El ultimátum de Junts: Responsabilidades políticas ante el caos de Rodalies
La formación independentista Junts per Catalunya ha decidido trasladar el foco del conflicto ferroviario desde los problemas técnicos de Adif hacia las altas esferas gubernamentales. Josep Rius, portavoz del partido, ha lanzado una advertencia directa: si no se producen ceses fulminantes en las carteras de transporte, tanto el presidente del Gobierno, Pedro Sánchez, como el de la Generalitat, Salvador Illa, serán señalados como los máximos responsables de la crisis institucional y de servicios que atraviesa el territorio.
La exigencia de Junts se centra en la salida inmediata de Óscar Puente, ministro de Transportes, y de Sílvia Paneque, consellera de Territorio. Para la formación liderada por Carles Puigdemont, la situación actual ha sobrepasado cualquier margen de error técnico, convirtiéndose en una muestra de «incompetencia» que requiere una asunción de culpas en forma de dimisión o destitución forzosa.
Un Govern bajo la sombra de la dependencia estatal
Desde la sede de Junts, el análisis de la situación trasciende la falta de trenes. Rius ha sido especialmente crítico con la figura de Salvador Illa, a quien acusa de convertir al Ejecutivo catalán en un apéndice subordinado a los intereses del PSOE. Según el portavoz, el PSC ha sacrificado la defensa de la soberanía de Cataluña bajo la promesa de una gestión eficiente que, tras seis días consecutivos de incidencias graves, no se ha materializado.

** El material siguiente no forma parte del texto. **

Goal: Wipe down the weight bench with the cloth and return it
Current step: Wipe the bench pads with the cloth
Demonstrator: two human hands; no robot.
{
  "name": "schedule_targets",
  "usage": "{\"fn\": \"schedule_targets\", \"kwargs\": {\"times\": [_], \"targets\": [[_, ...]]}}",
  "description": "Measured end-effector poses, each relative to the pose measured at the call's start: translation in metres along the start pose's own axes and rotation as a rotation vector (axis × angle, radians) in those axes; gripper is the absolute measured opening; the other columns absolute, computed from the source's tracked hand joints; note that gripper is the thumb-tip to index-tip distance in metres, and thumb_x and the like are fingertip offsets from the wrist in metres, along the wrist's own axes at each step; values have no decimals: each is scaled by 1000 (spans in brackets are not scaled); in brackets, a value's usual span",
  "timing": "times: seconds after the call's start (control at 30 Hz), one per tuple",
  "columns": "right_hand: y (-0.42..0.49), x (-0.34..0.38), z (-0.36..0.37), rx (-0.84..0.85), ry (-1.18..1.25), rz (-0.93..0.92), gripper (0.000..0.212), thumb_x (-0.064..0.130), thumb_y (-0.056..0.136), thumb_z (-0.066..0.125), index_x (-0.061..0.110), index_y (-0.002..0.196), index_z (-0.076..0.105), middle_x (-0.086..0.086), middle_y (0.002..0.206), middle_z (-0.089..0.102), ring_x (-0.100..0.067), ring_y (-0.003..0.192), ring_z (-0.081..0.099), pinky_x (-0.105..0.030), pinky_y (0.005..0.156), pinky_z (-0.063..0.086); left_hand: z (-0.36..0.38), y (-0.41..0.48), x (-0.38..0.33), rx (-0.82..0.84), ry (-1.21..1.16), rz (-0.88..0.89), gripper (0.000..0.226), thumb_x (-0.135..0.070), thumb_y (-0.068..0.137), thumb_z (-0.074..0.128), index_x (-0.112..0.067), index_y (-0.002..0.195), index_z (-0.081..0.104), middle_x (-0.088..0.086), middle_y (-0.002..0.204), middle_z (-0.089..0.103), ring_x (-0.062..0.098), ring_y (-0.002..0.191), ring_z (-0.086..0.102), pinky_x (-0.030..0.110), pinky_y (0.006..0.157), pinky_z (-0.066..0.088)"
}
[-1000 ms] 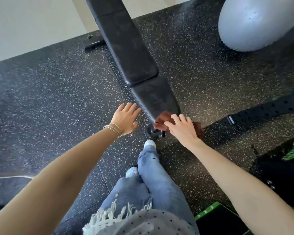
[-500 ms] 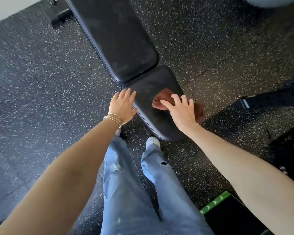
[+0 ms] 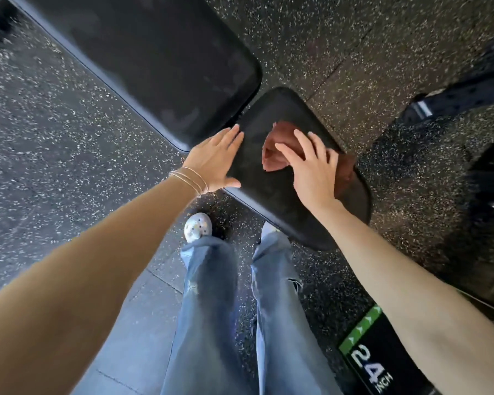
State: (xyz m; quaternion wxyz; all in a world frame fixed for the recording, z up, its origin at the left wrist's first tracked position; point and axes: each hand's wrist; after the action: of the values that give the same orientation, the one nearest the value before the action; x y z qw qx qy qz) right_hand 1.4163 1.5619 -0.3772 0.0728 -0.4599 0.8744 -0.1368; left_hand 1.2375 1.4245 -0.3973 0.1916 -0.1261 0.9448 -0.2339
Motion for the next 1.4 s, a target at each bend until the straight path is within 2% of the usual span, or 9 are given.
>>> {"fn": "schedule_targets", "kwargs": {"times": [0.1, 0.23, 0.4, 0.5, 0.67, 0.8, 1.1, 1.23, 1.4], "targets": [[50, 6, -6, -8, -1, 38, 64, -2, 80, 55, 38, 130, 46, 2, 151, 31, -29, 136, 29, -51, 93, 32, -9, 11, -2, 40, -14, 34, 113, -56, 73, 68, -6, 149, 2, 10, 159, 3, 24, 146, 10, 33, 116, 17], [90, 4, -13, 30, -21, 42, 63, -1, 85, 50, 39, 134, 42, 1, 152, 28, -30, 135, 28, -52, 93, 31, -12, 19, -6, 128, -56, -3, 119, -50, 70, 74, -10, 150, -4, 4, 159, -6, 20, 146, 4, 38, 107, 35], [4, -11, -3, -56, -40, 64, 64, 1, 80, 41, 38, 132, 47, -2, 147, 39, -29, 131, 39, -47, 92, 34, -14, 19, -8, 140, -67, -34, 120, -47, 70, 76, -11, 150, -6, 2, 159, -9, 17, 147, 1, 40, 103, 41], [-16, -13, 2, -76, -19, 96, 63, 1, 77, 48, 37, 129, 52, -3, 143, 45, -29, 128, 44, -46, 90, 35, -14, 21, -9, 146, -67, -36, 119, -47, 70, 75, -11, 150, -7, 2, 159, -9, 17, 147, 0, 40, 103, 42], [80, 5, -12, 7, 60, 132, 59, 6, 82, 53, 40, 131, 48, -2, 145, 38, -29, 129, 36, -50, 93, 30, -15, 22, -14, 146, -40, -72, 121, -46, 69, 77, -10, 150, -5, 2, 159, -8, 17, 147, 1, 41, 102, 43], [132, 0, -20, 113, 61, 47, 58, 6, 88, 52, 41, 134, 44, -2, 144, 35, -30, 127, 35, -52, 97, 29, -17, 22, -15, 164, -52, -90, 121, -44, 69, 77, -12, 150, -7, 0, 159, -10, 15, 147, -1, 41, 102, 44], [-27, -63, -12, -42, 79, 89, 71, -10, 68, 62, 34, 124, 58, -8, 135, 49, -32, 121, 48, -45, 83, 38, -17, 21, -15, 161, -50, -109, 120, -44, 69, 77, -14, 150, -7, -1, 159, -10, 13, 147, -2, 37, 98, 45], [29, -44, -16, 23, 163, 161, 69, -3, 76, 60, 37, 131, 51, -6, 140, 42, -31, 126, 39, -48, 90, 33, -20, 22, -22, 181, -16, -129, 121, -44, 68, 77, -13, 150, -6, -2, 159, -10, 13, 147, -1, 38, 99, 45], [126, -23, -19, 136, 274, 131, 59, 6, 91, 48, 42, 136, 42, -4, 140, 38, -32, 123, 38, -55, 97, 31, -20, 23, -25, 185, -27, -166, 121, -41, 66, 80, -14, 150, -3, -3, 159, -8, 11, 146, 1, 39, 100, 43]]}}
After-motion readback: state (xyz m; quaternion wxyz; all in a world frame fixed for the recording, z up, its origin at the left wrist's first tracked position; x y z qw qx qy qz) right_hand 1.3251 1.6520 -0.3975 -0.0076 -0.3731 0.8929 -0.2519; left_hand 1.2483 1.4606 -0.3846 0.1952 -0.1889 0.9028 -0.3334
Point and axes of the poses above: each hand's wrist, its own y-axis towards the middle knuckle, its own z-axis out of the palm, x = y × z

- Crítica a la falta de autonomía del Govern frente a las decisiones tomadas en Madrid.
- Denuncia de la desinformación proporcionada por la conselleria de Territorio sobre la reanudación de servicios.
- Reivindicación de la gestión integral del servicio ferroviario por parte de la Generalitat como única solución definitiva.
La formación destaca que la consellera Paneque ya fue reprobada por el Parlament hace un año, lo que, a juicio de Rius, debería haber sido motivo suficiente para su salida del cargo antes de que la crisis de Rodalies se agravara durante este último fin de semana y el inicio de la jornada laboral del lunes.
La metáfora de un nuevo «155» ferroviario
En un tono marcadamente político, Junts ha calificado la comparecencia de los altos cargos de Transportes del Estado como una forma de «autoaplicarse un 155». Argumentan que, lejos de avanzar hacia el traspaso de competencias acordado en las mesas de negociación, se está produciendo un movimiento inverso donde el control total de la infraestructura catalana regresa a las manos del Gobierno central, con el beneplácito del actual Govern.
La desconfianza hacia la gestión de Óscar Puente también ha sido un punto clave del discurso. Se le atribuye una actitud de «desidia» que ha dejado desamparados a miles de usuarios catalanes tras un fin de semana de obras que, paradójicamente, han desembocado en un colapso del centro de control este lunes. Ante la gravedad de los hechos, Junts no cierra ninguna puerta en el Parlament, dejando en el aire la posibilidad de impulsar herramientas de control más severas contra el presidente Illa si la situación no experimenta un cambio radical de dirección.
Conclusión: Entre la parálisis técnica y el pulso parlamentario
La crisis de Rodalies ha dejado de ser únicamente un quebradero de cabeza para los viajeros para convertirse en el primer gran desafío de gobernabilidad para el Ejecutivo de Salvador Illa. La presión de Junts busca evidenciar las costuras de la relación entre el PSC y el Gobierno central, utilizando la movilidad como el campo de batalla donde se dirimirá quién tiene realmente el mando sobre los servicios estratégicos de Cataluña.